### DATA

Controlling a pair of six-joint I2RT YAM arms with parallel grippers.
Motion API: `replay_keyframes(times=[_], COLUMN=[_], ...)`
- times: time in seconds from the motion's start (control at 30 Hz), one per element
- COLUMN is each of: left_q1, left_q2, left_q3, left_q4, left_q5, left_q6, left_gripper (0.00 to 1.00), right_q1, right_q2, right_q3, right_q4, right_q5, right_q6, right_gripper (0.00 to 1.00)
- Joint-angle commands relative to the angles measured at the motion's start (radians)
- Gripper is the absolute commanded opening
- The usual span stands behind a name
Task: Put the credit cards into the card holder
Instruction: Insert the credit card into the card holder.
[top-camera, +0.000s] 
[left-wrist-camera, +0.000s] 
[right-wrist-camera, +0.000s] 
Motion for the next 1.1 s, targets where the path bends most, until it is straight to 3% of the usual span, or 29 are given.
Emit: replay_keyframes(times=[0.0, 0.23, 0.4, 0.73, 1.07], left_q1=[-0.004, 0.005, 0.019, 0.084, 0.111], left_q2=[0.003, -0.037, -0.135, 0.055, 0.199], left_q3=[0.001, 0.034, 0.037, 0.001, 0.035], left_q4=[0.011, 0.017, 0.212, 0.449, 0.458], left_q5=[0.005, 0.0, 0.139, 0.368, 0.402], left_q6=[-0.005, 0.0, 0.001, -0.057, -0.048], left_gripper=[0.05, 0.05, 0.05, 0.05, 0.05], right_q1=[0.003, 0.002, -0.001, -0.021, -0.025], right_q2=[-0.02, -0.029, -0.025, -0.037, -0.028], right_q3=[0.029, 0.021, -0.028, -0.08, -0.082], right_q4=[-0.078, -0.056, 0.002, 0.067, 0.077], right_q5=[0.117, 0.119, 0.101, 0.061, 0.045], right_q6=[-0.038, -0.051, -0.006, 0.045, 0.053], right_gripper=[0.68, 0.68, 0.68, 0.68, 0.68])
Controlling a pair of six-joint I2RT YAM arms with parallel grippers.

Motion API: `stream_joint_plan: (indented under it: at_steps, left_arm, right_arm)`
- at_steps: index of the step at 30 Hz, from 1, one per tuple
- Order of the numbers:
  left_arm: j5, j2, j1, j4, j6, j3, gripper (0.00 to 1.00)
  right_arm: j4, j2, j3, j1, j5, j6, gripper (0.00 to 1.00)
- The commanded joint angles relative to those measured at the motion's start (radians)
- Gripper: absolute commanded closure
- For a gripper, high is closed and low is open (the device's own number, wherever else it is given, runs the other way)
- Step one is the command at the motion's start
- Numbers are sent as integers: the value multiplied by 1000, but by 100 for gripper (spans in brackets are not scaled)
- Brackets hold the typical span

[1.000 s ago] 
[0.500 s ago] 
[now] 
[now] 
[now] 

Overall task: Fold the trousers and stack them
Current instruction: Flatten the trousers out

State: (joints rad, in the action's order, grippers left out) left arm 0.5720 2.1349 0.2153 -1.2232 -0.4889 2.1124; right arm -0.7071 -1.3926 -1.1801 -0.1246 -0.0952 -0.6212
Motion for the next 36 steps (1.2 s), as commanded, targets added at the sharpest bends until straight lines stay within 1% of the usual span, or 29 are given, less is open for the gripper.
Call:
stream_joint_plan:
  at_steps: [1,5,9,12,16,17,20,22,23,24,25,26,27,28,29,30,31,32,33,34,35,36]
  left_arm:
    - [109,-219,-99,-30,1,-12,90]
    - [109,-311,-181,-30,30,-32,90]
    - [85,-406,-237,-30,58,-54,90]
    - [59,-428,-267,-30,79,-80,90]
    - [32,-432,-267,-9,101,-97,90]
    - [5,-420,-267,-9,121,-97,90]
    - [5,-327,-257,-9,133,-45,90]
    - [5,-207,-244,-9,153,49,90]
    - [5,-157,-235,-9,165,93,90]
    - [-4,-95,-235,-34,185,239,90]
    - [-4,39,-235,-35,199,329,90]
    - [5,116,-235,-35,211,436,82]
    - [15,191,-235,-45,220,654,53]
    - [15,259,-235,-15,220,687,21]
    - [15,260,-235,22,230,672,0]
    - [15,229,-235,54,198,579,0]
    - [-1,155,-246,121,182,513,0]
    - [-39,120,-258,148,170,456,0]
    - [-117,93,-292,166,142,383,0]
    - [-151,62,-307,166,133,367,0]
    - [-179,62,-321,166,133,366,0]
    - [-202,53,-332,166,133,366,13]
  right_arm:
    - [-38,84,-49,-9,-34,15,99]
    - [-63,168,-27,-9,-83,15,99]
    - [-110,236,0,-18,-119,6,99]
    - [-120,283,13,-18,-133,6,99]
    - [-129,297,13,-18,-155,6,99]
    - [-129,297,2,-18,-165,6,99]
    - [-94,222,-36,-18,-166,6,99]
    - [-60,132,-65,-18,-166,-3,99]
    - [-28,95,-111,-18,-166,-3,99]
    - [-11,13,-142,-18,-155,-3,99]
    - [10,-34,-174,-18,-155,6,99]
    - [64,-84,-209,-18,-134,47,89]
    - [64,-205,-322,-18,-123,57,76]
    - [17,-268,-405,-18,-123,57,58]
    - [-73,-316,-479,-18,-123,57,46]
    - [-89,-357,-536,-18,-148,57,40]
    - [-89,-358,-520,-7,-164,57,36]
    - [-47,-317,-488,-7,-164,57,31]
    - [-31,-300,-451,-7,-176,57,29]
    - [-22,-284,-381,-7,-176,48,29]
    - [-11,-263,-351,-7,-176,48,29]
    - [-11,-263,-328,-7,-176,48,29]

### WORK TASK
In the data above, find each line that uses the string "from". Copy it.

### THE COMPLETED TASK
- times: time in seconds from the motion's start (control at 30 Hz), one per element
- at_steps: index of the step at 30 Hz, from 1, one per tuple

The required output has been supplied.